Seus resultados, em 1970, foram o álbum “Let It Be”, retrabalhado por Phil Spector, e o documentário sombrio e desconexo “Let It Be” do diretor Michael Lindsay-Hogg – ambos uma decepção após o álbum “Abbey Road”, que foi lançado em 1969, mas foi gravado após as sessões de “Let It Be”. Os Beatles anunciaram sua separação com álbuns solo.
O “Get Back” de três partes e oito horas pode muito bem ter sido mais próximo do que os Beatles esperavam colocar no filme em 1969. É um pouco longo demais; Nunca vou precisar ver outro close de uma torrada no café da manhã. Mas em todas aquelas horas de filmagem, as câmeras de Lindsay-Hogg captaram o processo iterativo e intuitivo da banda construindo canções dos Beatles: construindo e reduzindo arranjos, tocando Mad Libs com sílabas de letras, recarregando-se com músicas antigas e em piadas, tendo instrumentos na mão quando a inspiração bateu. A sequência definitiva de Jackson – a música “Get Back” emergindo enquanto Paul McCartney, George Harrison e Ringo Starr estavam tocando em uma manhã – mescla camaradagem laddish com profundo instinto artístico.
“Get Back” acaba de revelar as situações que os Beatles estavam enfrentando enquanto se esforçavam para cumprir seu prazo auto-imposto (e depois auto-estendido).

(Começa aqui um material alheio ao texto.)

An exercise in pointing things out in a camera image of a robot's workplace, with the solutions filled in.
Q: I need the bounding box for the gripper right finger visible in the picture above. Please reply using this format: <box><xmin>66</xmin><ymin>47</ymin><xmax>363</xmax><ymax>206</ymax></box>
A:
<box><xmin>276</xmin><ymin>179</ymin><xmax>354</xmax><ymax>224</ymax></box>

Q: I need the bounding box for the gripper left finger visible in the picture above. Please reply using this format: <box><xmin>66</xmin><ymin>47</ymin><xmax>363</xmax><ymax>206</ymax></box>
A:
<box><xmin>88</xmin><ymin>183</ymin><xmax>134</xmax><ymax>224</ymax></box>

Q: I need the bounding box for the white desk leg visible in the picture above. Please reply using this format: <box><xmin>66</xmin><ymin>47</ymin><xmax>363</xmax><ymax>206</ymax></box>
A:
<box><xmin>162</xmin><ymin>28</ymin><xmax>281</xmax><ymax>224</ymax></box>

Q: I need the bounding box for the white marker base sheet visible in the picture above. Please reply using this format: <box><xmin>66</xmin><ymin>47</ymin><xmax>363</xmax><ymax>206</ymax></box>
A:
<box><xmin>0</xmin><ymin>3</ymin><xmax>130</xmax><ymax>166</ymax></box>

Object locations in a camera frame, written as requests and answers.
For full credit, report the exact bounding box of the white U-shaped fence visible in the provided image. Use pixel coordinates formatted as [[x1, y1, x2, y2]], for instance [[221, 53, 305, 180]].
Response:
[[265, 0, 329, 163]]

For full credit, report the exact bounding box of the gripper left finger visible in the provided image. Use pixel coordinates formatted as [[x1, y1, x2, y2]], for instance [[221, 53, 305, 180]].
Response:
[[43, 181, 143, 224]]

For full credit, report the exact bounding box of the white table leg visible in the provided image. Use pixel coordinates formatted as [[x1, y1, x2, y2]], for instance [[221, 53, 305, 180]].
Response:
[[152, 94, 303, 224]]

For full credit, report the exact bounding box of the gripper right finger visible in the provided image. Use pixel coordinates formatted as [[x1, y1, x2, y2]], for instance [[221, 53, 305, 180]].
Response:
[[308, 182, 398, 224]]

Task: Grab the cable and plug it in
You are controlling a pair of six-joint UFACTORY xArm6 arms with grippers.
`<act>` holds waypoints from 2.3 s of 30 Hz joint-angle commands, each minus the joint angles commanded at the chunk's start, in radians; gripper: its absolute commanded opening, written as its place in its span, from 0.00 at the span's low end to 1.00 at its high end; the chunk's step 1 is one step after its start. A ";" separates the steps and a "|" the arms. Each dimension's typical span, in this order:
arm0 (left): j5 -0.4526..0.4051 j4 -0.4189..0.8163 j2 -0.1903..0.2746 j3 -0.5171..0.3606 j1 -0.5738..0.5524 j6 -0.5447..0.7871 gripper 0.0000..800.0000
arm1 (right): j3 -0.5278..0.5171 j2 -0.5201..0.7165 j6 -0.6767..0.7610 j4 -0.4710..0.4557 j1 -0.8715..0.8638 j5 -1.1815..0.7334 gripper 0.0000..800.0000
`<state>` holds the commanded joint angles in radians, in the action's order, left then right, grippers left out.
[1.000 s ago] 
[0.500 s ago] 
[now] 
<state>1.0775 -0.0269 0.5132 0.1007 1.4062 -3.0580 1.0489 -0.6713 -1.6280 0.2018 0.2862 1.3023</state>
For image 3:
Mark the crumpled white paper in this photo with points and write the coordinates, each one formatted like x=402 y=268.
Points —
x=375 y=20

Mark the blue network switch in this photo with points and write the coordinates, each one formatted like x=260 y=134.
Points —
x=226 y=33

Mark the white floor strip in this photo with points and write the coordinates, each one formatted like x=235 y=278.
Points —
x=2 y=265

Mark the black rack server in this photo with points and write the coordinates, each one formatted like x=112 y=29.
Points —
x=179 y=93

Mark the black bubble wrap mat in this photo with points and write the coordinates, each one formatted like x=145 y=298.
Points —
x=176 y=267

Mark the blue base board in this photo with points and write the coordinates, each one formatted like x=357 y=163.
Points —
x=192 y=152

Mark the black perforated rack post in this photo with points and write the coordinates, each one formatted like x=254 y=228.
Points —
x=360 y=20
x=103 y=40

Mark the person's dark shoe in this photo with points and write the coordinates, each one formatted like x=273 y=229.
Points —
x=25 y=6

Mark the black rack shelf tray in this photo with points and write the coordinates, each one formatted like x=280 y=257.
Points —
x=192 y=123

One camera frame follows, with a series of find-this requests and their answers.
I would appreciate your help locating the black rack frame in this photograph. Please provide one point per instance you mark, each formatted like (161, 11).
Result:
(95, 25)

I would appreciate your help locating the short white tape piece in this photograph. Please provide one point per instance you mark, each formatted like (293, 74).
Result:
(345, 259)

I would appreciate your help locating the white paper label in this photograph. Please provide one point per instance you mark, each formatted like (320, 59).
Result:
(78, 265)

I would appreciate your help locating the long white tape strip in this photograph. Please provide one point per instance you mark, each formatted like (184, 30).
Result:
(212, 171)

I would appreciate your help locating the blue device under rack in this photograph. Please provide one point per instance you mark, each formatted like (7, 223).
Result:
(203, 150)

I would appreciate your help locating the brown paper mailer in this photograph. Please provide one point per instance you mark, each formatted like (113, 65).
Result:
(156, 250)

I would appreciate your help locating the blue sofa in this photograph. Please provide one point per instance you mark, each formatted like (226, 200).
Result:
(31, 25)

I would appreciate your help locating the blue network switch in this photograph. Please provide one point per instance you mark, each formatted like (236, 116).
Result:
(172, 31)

Eles se mudaram dos estúdios de cinema acusticamente inóspitos de Twickenham para um estúdio subterrâneo montado às pressas na Apple. Eles meditaram seriamente sobre alguns locais absurdos – um anfiteatro em Trípoli? um hospital infantil? – para o show ao vivo iminente. A tensão era tanta que George Harrison saiu da banda, apenas para se reconciliar e voltar depois de alguns dias. Enquanto isso, eles enfrentaram cobertura predatória dos tablóides britânicos. É uma maravilha que eles pudessem se concentrar em fazer música.
No entanto, como estrelas estabelecidas, os Beatles poderiam trabalhar em grande parte dentro de sua própria bolha protetora em 1969. Avance 50 anos para “The World a Little Blurry”, e Billie Eilish enfrenta algumas das mesmas pressões que os Beatles enfrentaram: composição, prazos, tocando ao vivo, a imprensa. Mas ela também está lidando com eles como uma adolescente, em uma época em que há câmeras em todos os lugares – até mesmo sob sua mesa de massagem – e a internet multiplica cada pedacinho de visibilidade e cada vetor de ataque. “Eu literalmente não posso ter um momento ruim”, ela percebe.
Em “O mundo está um pouco embaçado”, Eilish se apresenta para grandes multidões cantando junto com cada palavra, ganha os principais prêmios no Grammy de 2019 e recebe um abraço de seu ídolo pop de infância, Justin Bieber. Mas, como em suas canções – melodiosas, sussurrantes e frequentemente de pesadelo – há tanto trauma quanto triunfo. Eilish também lida com rompimento de um ligamento no palco, sua síndrome de Tourette recorrente, um colapso na tela de vídeo quando ela encabeça o festival Coachella, um namorado apático, entrevistadores idiotas, intermináveis encontros e questionamentos constantes sobre acessibilidade versus integridade. É quase muita informação. Ainda assim, daqui a alguns anos ou algumas décadas, quem sabe o que uma versão expandida pode acrescentar?